Shareholder disputes are not uncommon and many board members will have experienced the difficulties that arise when matters between members become litigious. 

There are practical things that can be done to try and mitigate the potential for shareholder disputes and, even when those prove impossible or unsuccessful, directors may still be able to avoid litigation or disruptive shareholder action.

In this short note, Ferbrache & Farrell LLP offers a practical checklist for board members.


1. Am I having regard to my core duties as a director?

Directors can quickly find themselves caught up in shareholder disputes. The best means of personal protection is to focus upon the fact that your duties are owed to the company for which you act and that you need to:

  • Act bona fide in the bests interests of the company as a whole;
  • Avoid acting for any collateral or improper purpose;
  • Exercise your independent judgment;
  • Avoid conflicts of interest; and
  • Exercise reasonable skill and care.

These duties will hold true regardless of the size of the company, the number of shareholders, the nature of any obligations to specific shareholders or whether the company is listed.


2. Can I legislate for shareholder disputes before they arise?

Few people become involved in a company on the basis that they will end up in dispute with their fellow members.

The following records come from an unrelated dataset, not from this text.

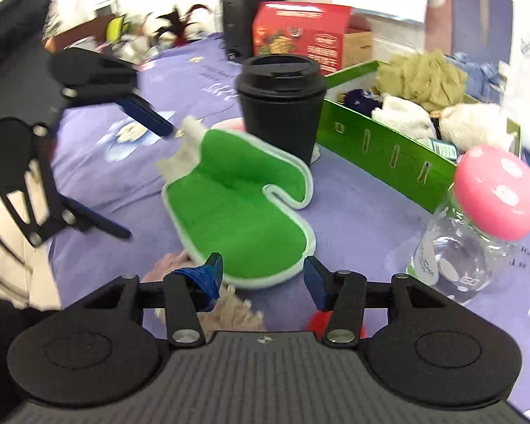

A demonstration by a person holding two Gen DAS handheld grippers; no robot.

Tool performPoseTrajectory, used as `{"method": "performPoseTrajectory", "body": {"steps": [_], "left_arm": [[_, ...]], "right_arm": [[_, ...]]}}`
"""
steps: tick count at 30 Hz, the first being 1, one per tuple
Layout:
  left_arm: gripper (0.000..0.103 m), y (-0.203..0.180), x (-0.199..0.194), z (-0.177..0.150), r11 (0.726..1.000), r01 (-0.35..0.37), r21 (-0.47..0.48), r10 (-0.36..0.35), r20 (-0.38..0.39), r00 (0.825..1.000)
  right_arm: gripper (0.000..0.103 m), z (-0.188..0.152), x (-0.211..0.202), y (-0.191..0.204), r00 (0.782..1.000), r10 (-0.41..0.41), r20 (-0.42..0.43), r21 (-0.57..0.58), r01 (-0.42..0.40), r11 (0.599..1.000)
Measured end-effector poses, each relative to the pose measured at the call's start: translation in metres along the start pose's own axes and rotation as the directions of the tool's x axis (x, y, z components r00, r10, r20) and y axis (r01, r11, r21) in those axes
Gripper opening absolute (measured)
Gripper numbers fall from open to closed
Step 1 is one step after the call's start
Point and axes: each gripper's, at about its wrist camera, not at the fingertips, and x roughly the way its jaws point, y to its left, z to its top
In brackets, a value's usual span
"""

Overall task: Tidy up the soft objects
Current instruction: 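Move both grippers to the edges of the green mitt-shaped pad, then grasp the mitt pad edge with the left gripper while the right gripper grasps another edge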

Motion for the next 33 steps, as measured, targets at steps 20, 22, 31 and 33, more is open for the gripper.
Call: {"method": "performPoseTrajectory", "body": {"steps": [20, 22, 31, 33], "left_arm": [[0.093, 0.047, 0.078, 0.007, 0.985, 0.171, -0.021, -0.173, -0.095, 0.980], [0.093, 0.050, 0.084, 0.008, 0.983, 0.184, -0.028, -0.186, -0.096, 0.978], [0.059, 0.065, 0.092, -0.002, 0.947, 0.274, -0.171, -0.290, -0.081, 0.953], [0.031, 0.066, 0.087, 0.000, 0.933, 0.299, -0.199, -0.315, -0.053, 0.948]], "right_arm": [[0.043, 0.015, 0.054, -0.013, 0.993, -0.052, -0.108, 0.160, 0.069, 0.985], [0.043, 0.021, 0.058, -0.014, 0.992, -0.055, -0.111, 0.150, 0.072, 0.986], [0.043, 0.020, 0.062, 0.001, 0.992, -0.066, -0.107, 0.075, 0.074, 0.994], [0.036, 0.020, 0.063, 0.005, 0.993, -0.060, -0.098, 0.050, 0.066, 0.997]]}}
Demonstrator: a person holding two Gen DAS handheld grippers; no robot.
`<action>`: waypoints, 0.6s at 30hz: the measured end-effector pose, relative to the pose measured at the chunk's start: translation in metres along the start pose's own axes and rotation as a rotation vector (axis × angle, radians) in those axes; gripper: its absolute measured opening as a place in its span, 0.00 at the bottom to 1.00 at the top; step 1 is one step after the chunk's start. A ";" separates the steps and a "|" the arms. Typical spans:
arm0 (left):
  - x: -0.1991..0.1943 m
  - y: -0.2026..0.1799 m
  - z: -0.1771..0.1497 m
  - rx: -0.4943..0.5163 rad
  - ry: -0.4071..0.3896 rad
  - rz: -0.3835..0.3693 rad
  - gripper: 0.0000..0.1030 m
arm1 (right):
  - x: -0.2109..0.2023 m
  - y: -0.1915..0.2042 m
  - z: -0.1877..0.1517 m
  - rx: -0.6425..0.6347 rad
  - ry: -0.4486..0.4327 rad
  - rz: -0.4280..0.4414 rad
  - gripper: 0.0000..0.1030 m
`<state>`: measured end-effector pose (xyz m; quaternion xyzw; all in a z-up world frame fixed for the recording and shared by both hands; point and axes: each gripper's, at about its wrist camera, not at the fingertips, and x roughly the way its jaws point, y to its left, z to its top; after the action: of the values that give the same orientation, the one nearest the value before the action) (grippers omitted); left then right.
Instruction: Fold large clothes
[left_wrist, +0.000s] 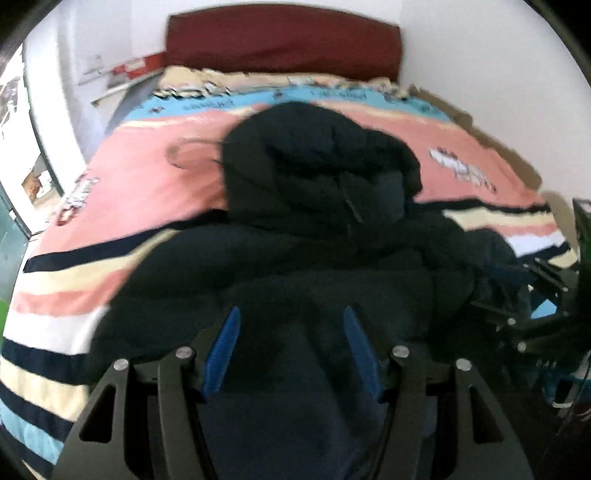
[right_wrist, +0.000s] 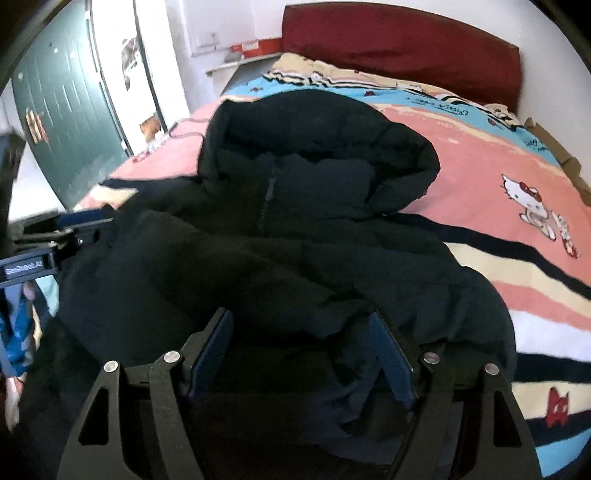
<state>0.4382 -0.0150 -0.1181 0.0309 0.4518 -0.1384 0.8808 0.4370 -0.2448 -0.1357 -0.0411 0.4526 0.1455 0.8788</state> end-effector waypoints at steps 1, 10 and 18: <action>0.015 -0.005 -0.001 0.002 0.035 -0.002 0.56 | 0.006 -0.002 -0.001 -0.006 0.015 -0.004 0.72; 0.064 -0.022 -0.028 0.061 0.054 0.057 0.60 | 0.055 -0.010 -0.023 -0.031 0.083 -0.047 0.74; 0.045 -0.024 -0.024 0.046 0.037 0.069 0.60 | 0.063 -0.009 -0.024 -0.067 0.116 -0.088 0.73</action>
<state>0.4377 -0.0431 -0.1669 0.0694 0.4633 -0.1177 0.8756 0.4550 -0.2443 -0.2014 -0.0986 0.4953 0.1193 0.8548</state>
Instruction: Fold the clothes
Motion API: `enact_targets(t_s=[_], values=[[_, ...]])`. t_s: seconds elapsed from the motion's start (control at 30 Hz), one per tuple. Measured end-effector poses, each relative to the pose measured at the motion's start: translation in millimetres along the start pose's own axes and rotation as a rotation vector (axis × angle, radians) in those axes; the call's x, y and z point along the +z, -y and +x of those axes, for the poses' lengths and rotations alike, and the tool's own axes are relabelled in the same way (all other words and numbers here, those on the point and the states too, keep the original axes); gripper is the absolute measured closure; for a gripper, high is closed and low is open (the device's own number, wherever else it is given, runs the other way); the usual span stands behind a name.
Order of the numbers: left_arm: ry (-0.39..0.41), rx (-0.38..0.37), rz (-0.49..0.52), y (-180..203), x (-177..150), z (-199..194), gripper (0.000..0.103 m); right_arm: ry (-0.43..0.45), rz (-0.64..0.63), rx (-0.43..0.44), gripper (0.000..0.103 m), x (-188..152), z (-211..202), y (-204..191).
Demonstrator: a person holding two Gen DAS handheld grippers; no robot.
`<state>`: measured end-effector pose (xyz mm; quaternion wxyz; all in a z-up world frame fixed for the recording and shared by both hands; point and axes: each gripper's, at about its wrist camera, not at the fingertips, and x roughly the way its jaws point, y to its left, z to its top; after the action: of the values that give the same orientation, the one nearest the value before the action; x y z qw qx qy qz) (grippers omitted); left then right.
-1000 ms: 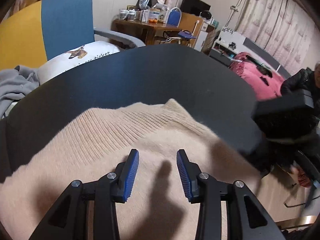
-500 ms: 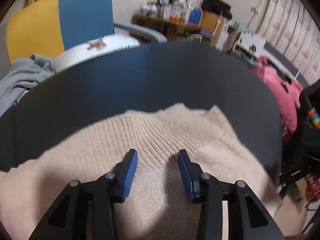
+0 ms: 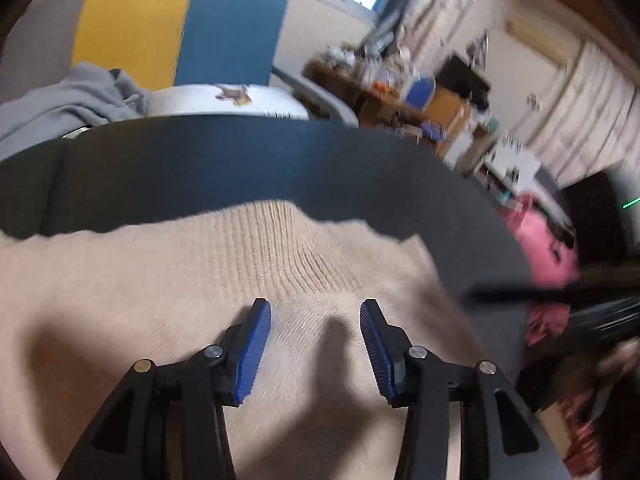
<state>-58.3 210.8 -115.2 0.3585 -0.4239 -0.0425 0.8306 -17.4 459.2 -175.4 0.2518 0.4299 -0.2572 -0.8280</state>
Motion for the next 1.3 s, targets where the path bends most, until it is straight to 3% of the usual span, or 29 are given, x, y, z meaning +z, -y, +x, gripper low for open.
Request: enact_targets(t_s=[0.07,0.13,0.27,0.3,0.4,0.5,0.6,0.73,0.87,0.97,1.2,1.3], values=[[0.013,0.010,-0.019,-13.9,-5.7,-24.7,0.056,-0.066,0.112,-0.016,0.000,-8.4,34.1,21.0],[0.039,0.006,-0.048,-41.2,-19.0,-60.2,0.055,-0.028,0.128,-0.027,0.000,-12.7,35.7,26.9],[0.116,0.105,-0.150,-108.1,-57.2,-142.1,0.049,0.057,0.167,-0.073,0.000,-11.3,24.1,25.2],[0.138,0.136,-0.180,-125.6,-67.5,-163.0,0.044,0.079,0.154,-0.092,0.000,-9.5,22.1,18.7],[0.187,0.194,-0.268,-176.7,-93.0,-212.0,0.041,0.153,0.066,-0.117,0.000,-1.2,24.3,-11.2],[0.187,0.162,-0.315,-211.9,-112.6,-240.6,0.041,0.143,0.024,-0.189,0.000,9.4,43.2,-20.3],[0.153,0.083,-0.304,-226.1,-121.8,-242.9,0.041,0.107,0.001,-0.304,0.000,21.2,65.9,-20.9],[0.080,-0.008,-0.259,-224.2,-125.1,-221.1,0.041,0.144,-0.010,-0.416,0.000,31.8,73.1,-5.3],[0.032,-0.048,-0.272,-227.6,-127.1,-202.3,0.044,0.160,-0.032,-0.437,0.000,32.7,83.5,10.2],[0.060,-0.100,-0.276,-228.6,-123.6,-203.7,0.048,0.158,-0.062,-0.457,0.000,32.2,87.2,9.4],[-0.038,-0.135,-0.258,-223.6,-121.3,-185.5,0.049,0.168,-0.059,-0.447,0.000,31.8,85.9,12.8],[-0.059,-0.134,-0.257,-224.7,-119.6,-182.0,0.055,0.174,-0.052,-0.435,0.000,32.0,84.2,15.0]])
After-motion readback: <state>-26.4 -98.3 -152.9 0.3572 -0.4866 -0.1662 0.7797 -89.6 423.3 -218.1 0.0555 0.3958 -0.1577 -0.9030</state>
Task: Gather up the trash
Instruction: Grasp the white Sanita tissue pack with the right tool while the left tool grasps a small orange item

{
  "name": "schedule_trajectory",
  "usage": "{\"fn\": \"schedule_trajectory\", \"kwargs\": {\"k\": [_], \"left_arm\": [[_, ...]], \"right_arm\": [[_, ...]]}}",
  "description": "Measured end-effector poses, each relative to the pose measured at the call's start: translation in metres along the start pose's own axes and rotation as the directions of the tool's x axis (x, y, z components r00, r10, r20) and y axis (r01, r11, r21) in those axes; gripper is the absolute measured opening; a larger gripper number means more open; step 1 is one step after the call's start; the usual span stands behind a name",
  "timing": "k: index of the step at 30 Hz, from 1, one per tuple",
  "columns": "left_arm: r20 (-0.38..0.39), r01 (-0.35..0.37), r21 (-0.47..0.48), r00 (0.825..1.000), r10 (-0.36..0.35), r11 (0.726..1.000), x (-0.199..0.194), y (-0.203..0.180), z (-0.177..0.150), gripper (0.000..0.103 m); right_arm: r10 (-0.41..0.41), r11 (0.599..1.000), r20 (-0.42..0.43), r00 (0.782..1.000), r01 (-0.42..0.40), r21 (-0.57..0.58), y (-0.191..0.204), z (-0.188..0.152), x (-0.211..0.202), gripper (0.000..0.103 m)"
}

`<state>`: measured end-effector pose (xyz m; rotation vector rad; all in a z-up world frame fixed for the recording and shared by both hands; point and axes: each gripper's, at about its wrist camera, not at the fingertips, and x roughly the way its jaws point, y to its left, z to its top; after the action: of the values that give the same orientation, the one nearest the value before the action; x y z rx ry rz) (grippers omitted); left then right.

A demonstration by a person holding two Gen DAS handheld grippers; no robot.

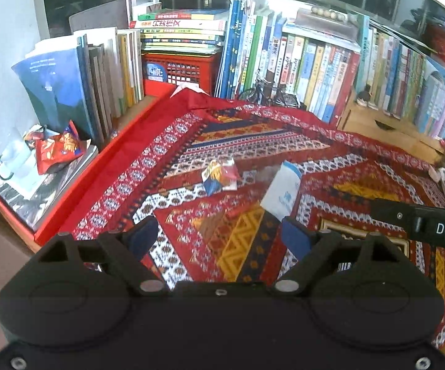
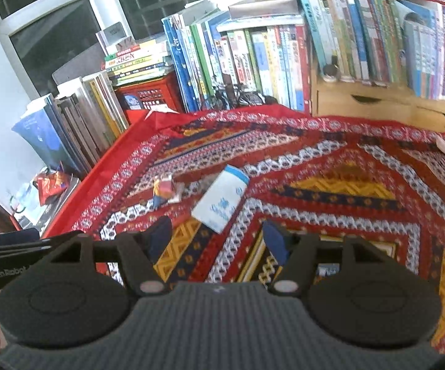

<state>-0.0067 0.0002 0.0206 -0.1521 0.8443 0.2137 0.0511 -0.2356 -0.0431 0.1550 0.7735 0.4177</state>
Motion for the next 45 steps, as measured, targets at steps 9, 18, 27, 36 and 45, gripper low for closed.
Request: {"fn": "schedule_trajectory", "kwargs": {"k": [9,18,27,36,45], "left_arm": [[-0.03,-0.034,-0.04,0.999,0.033,0.999,0.04,-0.008,0.024,0.086],[-0.093,-0.064,-0.054,0.994,0.059,0.996,0.084,-0.018,0.03,0.086],[-0.151,-0.088,-0.025,0.985,0.083,0.996,0.126,-0.027,0.027,0.086],[-0.183,-0.078,0.038,0.98,0.084,0.996,0.168,-0.041,0.022,0.076],[-0.198,-0.051,0.144,0.977,0.079,0.988,0.209,-0.054,0.012,0.051]], "right_arm": [[0.021,1.0,-0.037,0.999,-0.021,-0.003,-0.01,0.032,0.039,0.077],[0.019,1.0,-0.084,0.996,-0.019,0.002,-0.023,0.056,0.084,0.083],[0.025,0.999,-0.159,0.987,-0.018,0.041,-0.042,0.066,0.132,0.084],[0.05,0.998,-0.248,0.967,-0.039,0.046,-0.053,0.071,0.176,0.085],[0.088,0.996,-0.342,0.936,-0.081,0.033,-0.051,0.073,0.219,0.085]]}}
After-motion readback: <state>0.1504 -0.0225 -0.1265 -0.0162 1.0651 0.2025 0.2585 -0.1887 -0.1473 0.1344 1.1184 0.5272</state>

It must, however, be recognised that the potential for a breakdown in trust and confidence can occur in any company. 

A well-drafted shareholders agreement can help to legislate for the sorts of issues that arise when members end up at loggerheads. A good shareholders agreement may have regard to:

  • The composition of the board and shareholders’ rights to appoint directors;
  • Quorum requirements;
  • The resolution of deadlock;
  • Reserved matters;
  • Any dividend policy; and
  • Pre-emption rights and appropriate share valuation.


3. Are there signs of potential problems?

In some cases it will be entirely obvious that shareholders are in dispute and that there will be a near inevitable march towards litigation. In other situations, there may be early indicators of potential problems. These may include:

  • Shareholders exercising statutory or constitutional rights for information or to call meetings;
  • Subject access requests;
  • Agitated members at meetings;
  • Active members suddenly going quiet (possibly whilst they take legal advice);
  • Efforts to organise members’ groups or claims to act as member representative;
  • Allegations that dissenting board members are conflicted, acting negligently or in some way breaching their fiduciary duties. 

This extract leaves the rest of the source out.